Así se lo dijo a Rhyme.

—No es propio de los asesinos facilitarnos las cosas, ¿no, Sachs?

Su buen humor molestó a la mujer. Él no estaba al lado de una persona que había tenido una muerte tan perra. Ignoró el comentario y siguió con la inspección: realizó un examen preliminar del cadáver para que pudiera procederse a su levantamiento, recogió sus efectos personales, esparció polvo para buscar huellas dactilares, hizo impresiones electrostáticas de pisadas y recogió restos materiales con un rodillo adhesivo como los que se usaban para desprender pelos de la ropa.

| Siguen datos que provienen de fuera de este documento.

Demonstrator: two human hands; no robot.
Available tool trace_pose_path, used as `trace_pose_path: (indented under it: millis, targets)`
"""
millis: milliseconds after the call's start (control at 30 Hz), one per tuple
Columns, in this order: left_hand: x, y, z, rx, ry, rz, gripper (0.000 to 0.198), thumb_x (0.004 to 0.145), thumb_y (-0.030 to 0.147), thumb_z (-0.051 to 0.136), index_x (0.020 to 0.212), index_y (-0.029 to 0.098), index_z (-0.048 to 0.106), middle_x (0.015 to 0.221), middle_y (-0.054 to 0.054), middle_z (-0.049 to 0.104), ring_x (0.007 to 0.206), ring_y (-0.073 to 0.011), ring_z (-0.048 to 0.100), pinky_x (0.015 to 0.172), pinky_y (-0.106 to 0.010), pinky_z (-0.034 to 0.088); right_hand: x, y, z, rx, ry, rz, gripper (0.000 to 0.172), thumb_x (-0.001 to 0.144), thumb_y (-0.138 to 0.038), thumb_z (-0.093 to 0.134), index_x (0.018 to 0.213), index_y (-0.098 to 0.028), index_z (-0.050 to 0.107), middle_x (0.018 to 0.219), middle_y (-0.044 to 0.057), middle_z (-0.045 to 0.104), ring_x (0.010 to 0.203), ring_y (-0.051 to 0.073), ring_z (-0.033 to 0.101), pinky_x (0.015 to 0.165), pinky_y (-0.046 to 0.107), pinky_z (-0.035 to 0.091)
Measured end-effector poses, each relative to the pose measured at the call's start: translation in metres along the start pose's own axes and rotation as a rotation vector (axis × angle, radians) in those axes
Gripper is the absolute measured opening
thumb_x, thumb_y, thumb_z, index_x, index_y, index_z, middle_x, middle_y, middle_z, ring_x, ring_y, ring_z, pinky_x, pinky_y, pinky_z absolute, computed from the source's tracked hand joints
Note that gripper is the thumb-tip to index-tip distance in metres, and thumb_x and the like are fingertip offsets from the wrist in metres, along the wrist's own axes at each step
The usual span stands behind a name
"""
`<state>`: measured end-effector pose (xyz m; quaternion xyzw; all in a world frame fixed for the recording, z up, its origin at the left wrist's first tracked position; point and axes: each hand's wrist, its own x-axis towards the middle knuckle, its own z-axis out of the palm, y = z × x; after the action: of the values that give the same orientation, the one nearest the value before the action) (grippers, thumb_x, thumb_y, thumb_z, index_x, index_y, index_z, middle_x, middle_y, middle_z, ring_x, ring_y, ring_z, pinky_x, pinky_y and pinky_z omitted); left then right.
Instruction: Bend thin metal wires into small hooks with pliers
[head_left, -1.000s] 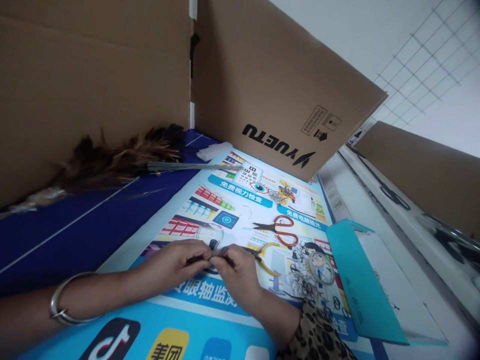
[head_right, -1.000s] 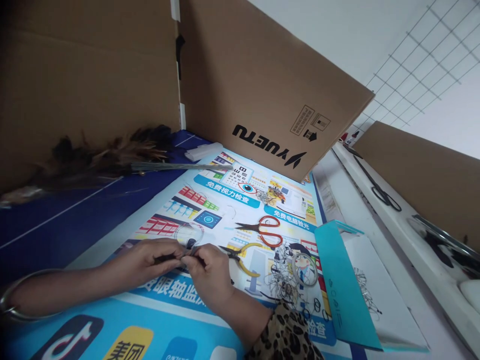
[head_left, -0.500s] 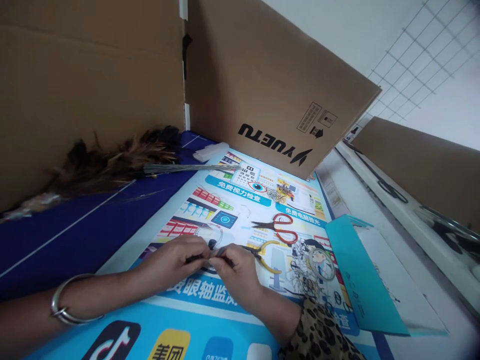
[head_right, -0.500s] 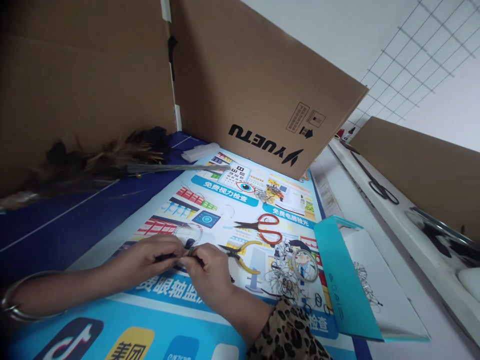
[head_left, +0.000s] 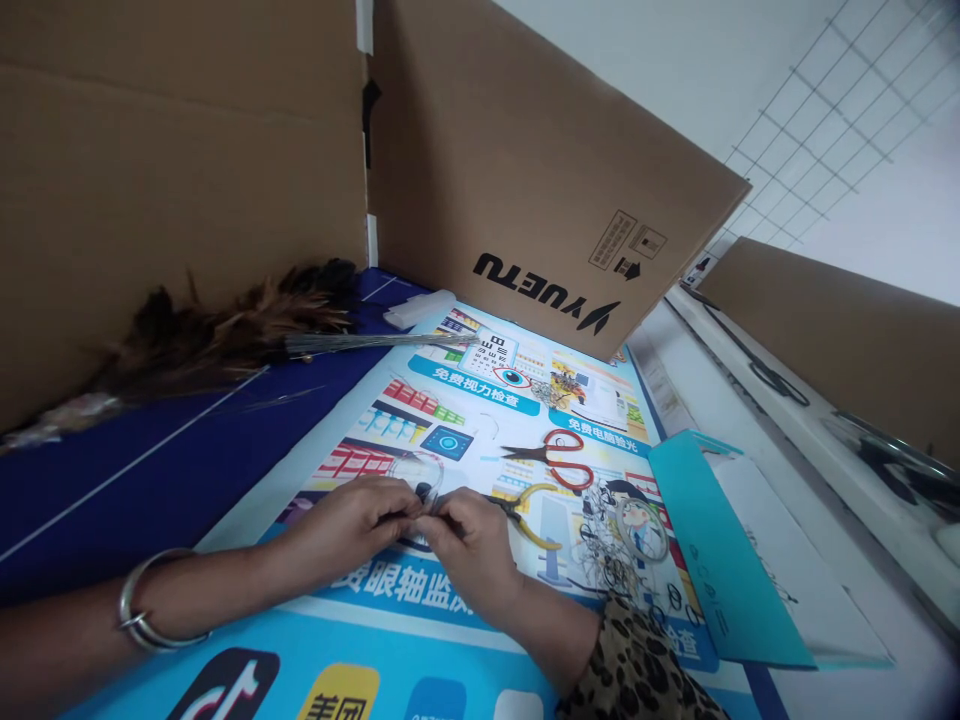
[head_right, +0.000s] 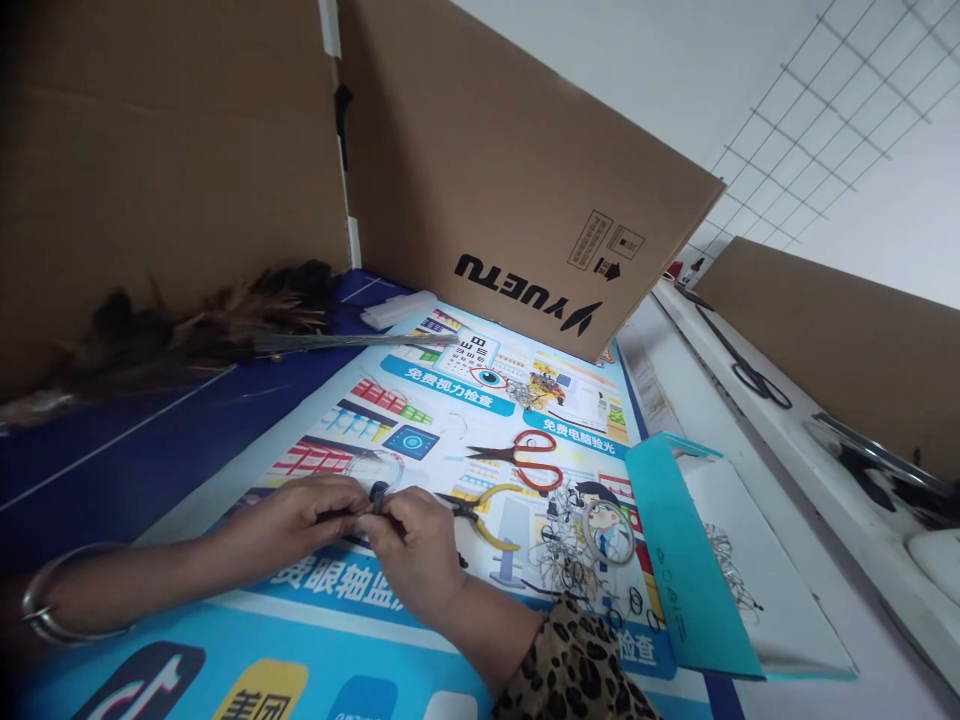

Era probable que el asesino hubiera llegado en coche, dado el peso de la barra, pero pese a ello no había huellas de neumáticos. El centro del callejón estaba cubierto con sal para fundir el hielo, y sus granos impedían el contacto directo de las ruedas con los adoquines.

Sachs entornó los ojos.

—Rhyme, aquí hay algo raro. Veo algo en el suelo, alrededor del cuerpo, en un radio de unos noventa centímetros.

—¿Qué crees que es?

Se agachó y examinó con una lupa lo que, según le dijo a Rhyme, parecía ser arena.

—¿Será para el hielo?

—No. Sólo está alrededor del cadáver. No hay más en todo el callejón. La sal es sólo para la nieve y el hielo. —Retrocedió unos pasos—. Pero queda solamente un residuo muy fino. Es como… Sí, Rhyme. El asesino barrió. Con una escoba.

—¿Barrió?

—Veo las marcas de las cerdas de la escoba. Es como si hubiera esparcido arena a puñados y luego la hubiera barrido. Pero puede que no fuera él. En el muelle, donde cometió el otro crimen, no había nada parecido.

—¿Hay arena en el cadáver o en la barra?

—No lo sé… Espera, sí.

—Así que lo hizo después de matar a la víctima —comentó Rhyme—. Seguramente como agente de ocultación.

Los asesinos metódicos se servían en ocasiones de algún material granuloso o en polvo (tierra, arena para gatos o incluso harina) que esparcían por el suelo tras cometer el crimen. Después barrían o pasaban una aspiradora para eliminar, junto con el material, cualquier partícula que pudiera constituir una prueba.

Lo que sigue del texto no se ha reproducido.